## EXERCISE PROMPT
Give back an exact copy of the lines below, from the first through the line with "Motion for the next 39"; please stop there.
--------------------------------------------------
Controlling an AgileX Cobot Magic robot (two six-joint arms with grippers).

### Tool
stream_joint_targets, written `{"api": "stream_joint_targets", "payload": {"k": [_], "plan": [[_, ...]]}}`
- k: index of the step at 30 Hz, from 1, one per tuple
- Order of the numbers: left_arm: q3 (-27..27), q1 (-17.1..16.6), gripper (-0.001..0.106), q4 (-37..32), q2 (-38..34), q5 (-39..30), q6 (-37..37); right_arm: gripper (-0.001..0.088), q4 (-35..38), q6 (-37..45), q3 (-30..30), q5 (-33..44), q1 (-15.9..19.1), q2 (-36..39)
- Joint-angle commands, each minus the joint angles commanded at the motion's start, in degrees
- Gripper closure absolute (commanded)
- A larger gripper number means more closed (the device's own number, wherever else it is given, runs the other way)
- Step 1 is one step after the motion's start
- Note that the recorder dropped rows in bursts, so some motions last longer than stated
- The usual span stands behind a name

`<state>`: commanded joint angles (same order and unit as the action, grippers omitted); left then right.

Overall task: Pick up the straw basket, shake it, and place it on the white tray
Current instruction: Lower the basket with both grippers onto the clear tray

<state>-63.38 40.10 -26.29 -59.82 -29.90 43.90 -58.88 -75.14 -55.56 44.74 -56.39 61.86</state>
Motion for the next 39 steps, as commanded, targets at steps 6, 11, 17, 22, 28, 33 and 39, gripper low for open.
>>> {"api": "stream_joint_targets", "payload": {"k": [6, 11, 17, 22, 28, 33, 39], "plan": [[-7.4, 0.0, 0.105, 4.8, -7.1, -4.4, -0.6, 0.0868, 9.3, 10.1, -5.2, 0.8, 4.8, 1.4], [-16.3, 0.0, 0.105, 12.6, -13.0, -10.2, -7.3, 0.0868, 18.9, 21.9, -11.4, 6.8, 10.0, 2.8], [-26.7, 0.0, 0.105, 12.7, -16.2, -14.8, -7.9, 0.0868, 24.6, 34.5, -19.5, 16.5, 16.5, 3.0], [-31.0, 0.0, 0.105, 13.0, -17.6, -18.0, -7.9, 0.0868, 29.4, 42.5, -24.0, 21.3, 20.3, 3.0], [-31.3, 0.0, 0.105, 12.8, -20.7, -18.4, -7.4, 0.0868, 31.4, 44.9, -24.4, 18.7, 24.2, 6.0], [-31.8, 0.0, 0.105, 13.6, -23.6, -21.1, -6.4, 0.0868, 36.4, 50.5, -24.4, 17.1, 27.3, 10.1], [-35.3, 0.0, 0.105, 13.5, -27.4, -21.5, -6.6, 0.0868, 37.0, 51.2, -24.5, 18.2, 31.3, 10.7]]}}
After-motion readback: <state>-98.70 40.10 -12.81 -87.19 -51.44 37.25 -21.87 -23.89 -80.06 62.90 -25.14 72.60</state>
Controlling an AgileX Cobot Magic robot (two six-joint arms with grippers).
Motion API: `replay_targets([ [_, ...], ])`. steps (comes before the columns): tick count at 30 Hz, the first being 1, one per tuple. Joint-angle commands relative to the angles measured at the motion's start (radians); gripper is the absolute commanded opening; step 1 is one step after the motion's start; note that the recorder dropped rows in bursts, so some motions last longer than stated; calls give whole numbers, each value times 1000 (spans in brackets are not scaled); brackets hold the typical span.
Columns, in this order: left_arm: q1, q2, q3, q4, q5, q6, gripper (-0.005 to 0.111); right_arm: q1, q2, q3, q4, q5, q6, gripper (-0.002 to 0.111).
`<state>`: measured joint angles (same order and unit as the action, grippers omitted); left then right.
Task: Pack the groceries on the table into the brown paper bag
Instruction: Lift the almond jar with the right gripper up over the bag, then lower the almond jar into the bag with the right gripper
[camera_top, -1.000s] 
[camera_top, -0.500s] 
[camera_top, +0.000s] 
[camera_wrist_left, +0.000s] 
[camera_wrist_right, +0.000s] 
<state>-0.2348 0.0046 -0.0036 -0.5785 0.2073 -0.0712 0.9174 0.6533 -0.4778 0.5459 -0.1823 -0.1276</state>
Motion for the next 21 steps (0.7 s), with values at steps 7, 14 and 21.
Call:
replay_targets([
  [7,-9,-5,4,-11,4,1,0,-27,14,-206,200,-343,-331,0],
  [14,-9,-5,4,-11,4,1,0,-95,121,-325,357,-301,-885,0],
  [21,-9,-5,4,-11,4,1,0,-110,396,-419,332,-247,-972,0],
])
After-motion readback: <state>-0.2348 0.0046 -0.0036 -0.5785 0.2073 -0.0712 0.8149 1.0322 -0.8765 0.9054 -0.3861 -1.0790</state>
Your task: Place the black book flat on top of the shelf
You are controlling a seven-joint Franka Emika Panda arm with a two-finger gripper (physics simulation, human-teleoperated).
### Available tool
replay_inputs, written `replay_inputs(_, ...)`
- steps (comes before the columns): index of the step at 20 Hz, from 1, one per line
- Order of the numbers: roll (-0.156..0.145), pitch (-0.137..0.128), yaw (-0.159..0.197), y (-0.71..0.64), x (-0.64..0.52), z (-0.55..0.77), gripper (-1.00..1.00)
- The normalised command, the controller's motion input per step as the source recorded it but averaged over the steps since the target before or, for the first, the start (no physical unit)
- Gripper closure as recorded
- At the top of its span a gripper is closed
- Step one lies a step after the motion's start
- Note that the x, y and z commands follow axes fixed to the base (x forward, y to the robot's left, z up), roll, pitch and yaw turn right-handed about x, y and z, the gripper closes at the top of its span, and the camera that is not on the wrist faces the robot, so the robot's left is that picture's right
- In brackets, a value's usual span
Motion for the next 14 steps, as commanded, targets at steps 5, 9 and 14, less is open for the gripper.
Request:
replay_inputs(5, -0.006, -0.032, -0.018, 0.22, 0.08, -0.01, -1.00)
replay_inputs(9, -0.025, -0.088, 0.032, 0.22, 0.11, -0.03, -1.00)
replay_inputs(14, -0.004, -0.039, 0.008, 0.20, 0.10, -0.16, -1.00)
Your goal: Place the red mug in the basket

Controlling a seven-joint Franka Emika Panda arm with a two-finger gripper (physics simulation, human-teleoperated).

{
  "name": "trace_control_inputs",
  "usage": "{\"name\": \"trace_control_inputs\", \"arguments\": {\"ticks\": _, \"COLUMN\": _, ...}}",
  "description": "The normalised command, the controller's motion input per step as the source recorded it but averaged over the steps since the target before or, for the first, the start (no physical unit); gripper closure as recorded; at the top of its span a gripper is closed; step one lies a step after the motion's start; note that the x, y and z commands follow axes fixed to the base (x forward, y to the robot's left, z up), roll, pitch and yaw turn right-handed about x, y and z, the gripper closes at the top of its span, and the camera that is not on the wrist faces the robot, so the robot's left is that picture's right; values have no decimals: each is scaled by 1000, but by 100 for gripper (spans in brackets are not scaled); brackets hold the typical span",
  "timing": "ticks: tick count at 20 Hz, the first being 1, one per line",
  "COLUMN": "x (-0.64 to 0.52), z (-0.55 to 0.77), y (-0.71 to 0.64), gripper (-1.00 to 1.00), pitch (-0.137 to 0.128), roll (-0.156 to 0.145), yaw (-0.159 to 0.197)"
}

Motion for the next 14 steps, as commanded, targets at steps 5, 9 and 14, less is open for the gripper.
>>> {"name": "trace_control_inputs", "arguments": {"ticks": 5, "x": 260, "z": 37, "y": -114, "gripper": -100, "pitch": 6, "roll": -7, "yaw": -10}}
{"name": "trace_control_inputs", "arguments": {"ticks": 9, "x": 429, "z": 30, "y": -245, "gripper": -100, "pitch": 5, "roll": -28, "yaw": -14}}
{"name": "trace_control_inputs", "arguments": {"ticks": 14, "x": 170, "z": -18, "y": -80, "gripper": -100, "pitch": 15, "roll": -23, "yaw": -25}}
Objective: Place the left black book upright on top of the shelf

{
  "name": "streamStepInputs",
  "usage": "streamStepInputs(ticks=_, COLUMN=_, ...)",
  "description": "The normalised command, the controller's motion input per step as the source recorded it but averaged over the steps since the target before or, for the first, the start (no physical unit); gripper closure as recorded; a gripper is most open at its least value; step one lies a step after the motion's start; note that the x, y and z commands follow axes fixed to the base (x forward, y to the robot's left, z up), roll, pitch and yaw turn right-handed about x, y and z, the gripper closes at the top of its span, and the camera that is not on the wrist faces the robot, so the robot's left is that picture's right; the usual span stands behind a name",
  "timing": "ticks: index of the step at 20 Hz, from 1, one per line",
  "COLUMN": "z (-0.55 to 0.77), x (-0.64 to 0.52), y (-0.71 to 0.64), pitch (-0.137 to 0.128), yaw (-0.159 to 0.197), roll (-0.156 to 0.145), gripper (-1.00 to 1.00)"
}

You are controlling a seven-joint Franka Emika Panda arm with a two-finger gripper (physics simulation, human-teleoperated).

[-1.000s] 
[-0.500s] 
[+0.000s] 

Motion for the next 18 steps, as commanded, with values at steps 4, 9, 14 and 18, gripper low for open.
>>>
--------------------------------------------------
## YOUR RESPONSE
Controlling an AgileX Cobot Magic robot (two six-joint arms with grippers).

### Tool
stream_joint_targets, written `{"api": "stream_joint_targets", "payload": {"k": [_], "plan": [[_, ...]]}}`
- k: index of the step at 30 Hz, from 1, one per tuple
- Order of the numbers: left_arm: q3 (-27..27), q1 (-17.1..16.6), gripper (-0.001..0.106), q4 (-37..32), q2 (-38..34), q5 (-39..30), q6 (-37..37); right_arm: gripper (-0.001..0.088), q4 (-35..38), q6 (-37..45), q3 (-30..30), q5 (-33..44), q1 (-15.9..19.1), q2 (-36..39)
- Joint-angle commands, each minus the joint angles commanded at the motion's start, in degrees
- Gripper closure absolute (commanded)
- A larger gripper number means more closed (the device's own number, wherever else it is given, runs the other way)
- Step 1 is one step after the motion's start
- Note that the recorder dropped rows in bursts, so some motions last longer than stated
- The usual span stands behind a name

`<state>`: commanded joint angles (same order and unit as the action, grippers omitted); left then right.

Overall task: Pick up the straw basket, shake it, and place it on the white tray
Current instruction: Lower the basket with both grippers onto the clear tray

<state>-63.38 40.10 -26.29 -59.82 -29.90 43.90 -58.88 -75.14 -55.56 44.74 -56.39 61.86</state>
Motion for the next 39 steps, as commanded, targets at steps 6, 11, 17, 22, 28, 33 and 39, gripper low for open.

This exercise is now fully answered.